__Your task__. Pull out every line below that contains the word "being".
* * *
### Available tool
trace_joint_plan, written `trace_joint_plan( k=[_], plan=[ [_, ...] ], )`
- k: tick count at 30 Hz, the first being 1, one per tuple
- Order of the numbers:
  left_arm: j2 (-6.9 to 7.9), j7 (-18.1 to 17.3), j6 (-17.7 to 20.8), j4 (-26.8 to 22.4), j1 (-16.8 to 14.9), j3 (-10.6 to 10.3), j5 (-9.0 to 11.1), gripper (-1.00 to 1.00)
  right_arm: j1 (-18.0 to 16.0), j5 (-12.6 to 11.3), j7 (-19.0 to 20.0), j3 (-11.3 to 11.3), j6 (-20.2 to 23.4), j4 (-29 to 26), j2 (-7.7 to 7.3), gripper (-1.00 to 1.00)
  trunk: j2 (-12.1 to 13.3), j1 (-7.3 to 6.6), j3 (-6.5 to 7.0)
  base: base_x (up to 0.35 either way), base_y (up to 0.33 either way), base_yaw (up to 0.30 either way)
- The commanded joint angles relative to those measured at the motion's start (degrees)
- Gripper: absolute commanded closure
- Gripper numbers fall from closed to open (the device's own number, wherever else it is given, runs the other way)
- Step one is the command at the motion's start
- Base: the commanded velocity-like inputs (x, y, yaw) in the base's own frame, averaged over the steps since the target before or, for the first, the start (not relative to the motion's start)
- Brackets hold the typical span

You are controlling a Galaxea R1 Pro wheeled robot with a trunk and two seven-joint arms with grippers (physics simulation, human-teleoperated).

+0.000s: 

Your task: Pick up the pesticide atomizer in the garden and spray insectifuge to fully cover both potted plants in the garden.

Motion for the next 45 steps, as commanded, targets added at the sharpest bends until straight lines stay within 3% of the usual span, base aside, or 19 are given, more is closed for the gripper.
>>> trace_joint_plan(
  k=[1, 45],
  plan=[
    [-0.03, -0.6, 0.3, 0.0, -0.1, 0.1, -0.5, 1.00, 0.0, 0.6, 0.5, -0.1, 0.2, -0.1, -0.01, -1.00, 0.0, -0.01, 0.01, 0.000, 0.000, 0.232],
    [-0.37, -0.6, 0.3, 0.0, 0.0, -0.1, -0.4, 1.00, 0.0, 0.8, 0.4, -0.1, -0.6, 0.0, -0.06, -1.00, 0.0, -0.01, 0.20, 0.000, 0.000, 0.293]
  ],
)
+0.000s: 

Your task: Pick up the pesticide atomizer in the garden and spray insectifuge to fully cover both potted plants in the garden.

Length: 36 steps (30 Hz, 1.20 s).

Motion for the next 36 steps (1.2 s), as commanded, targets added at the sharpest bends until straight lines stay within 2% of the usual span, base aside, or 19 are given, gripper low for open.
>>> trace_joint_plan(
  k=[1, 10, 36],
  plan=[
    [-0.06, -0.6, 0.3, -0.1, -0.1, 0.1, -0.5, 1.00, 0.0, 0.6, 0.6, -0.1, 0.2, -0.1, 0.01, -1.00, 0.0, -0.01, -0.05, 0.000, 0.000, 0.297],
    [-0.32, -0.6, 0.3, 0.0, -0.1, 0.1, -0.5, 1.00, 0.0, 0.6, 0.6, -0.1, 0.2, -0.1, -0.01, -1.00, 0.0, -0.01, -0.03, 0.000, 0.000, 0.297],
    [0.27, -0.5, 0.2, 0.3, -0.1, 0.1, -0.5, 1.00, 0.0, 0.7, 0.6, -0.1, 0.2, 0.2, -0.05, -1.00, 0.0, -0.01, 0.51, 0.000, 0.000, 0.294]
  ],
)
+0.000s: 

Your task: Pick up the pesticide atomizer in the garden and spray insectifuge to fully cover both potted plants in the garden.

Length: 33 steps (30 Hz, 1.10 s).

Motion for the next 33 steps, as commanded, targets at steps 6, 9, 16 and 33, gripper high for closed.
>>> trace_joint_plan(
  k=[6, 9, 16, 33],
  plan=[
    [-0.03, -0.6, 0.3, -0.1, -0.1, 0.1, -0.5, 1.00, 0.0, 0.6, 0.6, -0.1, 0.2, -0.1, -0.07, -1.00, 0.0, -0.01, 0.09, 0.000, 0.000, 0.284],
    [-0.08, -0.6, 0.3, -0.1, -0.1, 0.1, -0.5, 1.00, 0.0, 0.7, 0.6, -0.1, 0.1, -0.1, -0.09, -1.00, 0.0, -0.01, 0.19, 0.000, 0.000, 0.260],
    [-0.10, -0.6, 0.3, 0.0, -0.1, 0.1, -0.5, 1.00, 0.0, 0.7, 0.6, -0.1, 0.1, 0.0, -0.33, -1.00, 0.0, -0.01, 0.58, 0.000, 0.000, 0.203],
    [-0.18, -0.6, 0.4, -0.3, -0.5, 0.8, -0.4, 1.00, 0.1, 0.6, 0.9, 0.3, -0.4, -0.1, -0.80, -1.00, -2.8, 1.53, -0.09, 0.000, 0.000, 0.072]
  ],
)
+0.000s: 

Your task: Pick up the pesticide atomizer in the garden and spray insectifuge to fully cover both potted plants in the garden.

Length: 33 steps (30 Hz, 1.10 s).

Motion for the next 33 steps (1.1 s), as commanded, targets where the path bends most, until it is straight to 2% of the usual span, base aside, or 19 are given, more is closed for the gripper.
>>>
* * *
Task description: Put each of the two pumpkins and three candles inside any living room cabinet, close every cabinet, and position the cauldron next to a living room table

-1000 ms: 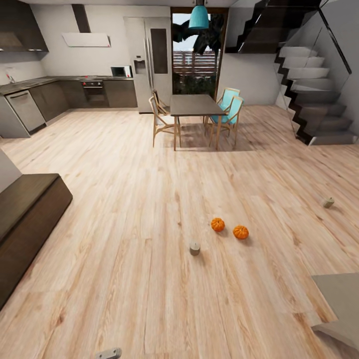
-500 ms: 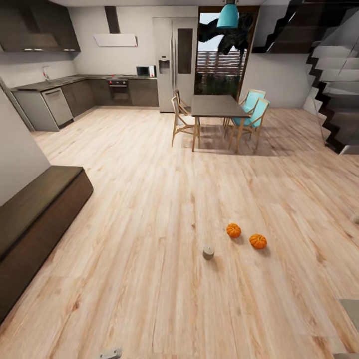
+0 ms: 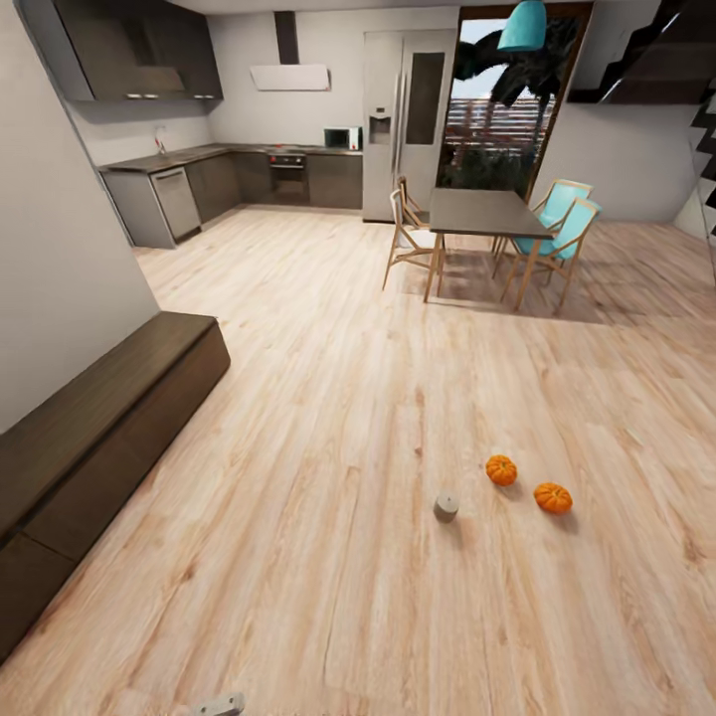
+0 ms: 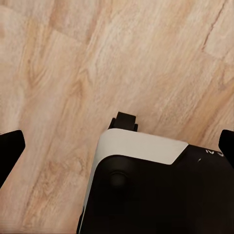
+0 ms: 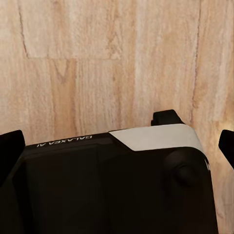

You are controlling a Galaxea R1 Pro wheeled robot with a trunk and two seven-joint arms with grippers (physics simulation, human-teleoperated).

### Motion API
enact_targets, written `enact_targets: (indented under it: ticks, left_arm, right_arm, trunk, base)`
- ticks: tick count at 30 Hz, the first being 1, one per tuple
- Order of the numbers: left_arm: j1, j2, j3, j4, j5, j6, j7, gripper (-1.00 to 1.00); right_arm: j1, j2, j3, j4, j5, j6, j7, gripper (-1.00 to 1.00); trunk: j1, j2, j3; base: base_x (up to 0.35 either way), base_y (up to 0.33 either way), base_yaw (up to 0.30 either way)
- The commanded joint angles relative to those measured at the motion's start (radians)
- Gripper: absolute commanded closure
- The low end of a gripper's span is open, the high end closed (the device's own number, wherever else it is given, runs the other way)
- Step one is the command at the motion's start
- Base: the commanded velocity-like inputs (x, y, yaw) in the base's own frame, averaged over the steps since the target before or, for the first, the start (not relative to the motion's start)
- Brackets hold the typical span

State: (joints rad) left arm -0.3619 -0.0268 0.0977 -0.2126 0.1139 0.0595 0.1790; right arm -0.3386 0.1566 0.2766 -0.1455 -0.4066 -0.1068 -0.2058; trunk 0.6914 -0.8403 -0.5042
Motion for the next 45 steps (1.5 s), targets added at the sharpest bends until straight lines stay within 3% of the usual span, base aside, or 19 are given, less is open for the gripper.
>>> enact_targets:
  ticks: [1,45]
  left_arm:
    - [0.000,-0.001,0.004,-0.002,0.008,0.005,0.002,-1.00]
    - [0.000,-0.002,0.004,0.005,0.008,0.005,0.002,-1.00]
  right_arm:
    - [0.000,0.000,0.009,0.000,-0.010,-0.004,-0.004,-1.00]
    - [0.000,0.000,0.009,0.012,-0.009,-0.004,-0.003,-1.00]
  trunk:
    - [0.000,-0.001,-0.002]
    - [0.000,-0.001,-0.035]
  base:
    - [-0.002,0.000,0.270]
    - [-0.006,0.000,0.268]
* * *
__Problem solution__.
- k: tick count at 30 Hz, the first being 1, one per tuple
- ticks: tick count at 30 Hz, the first being 1, one per tuple

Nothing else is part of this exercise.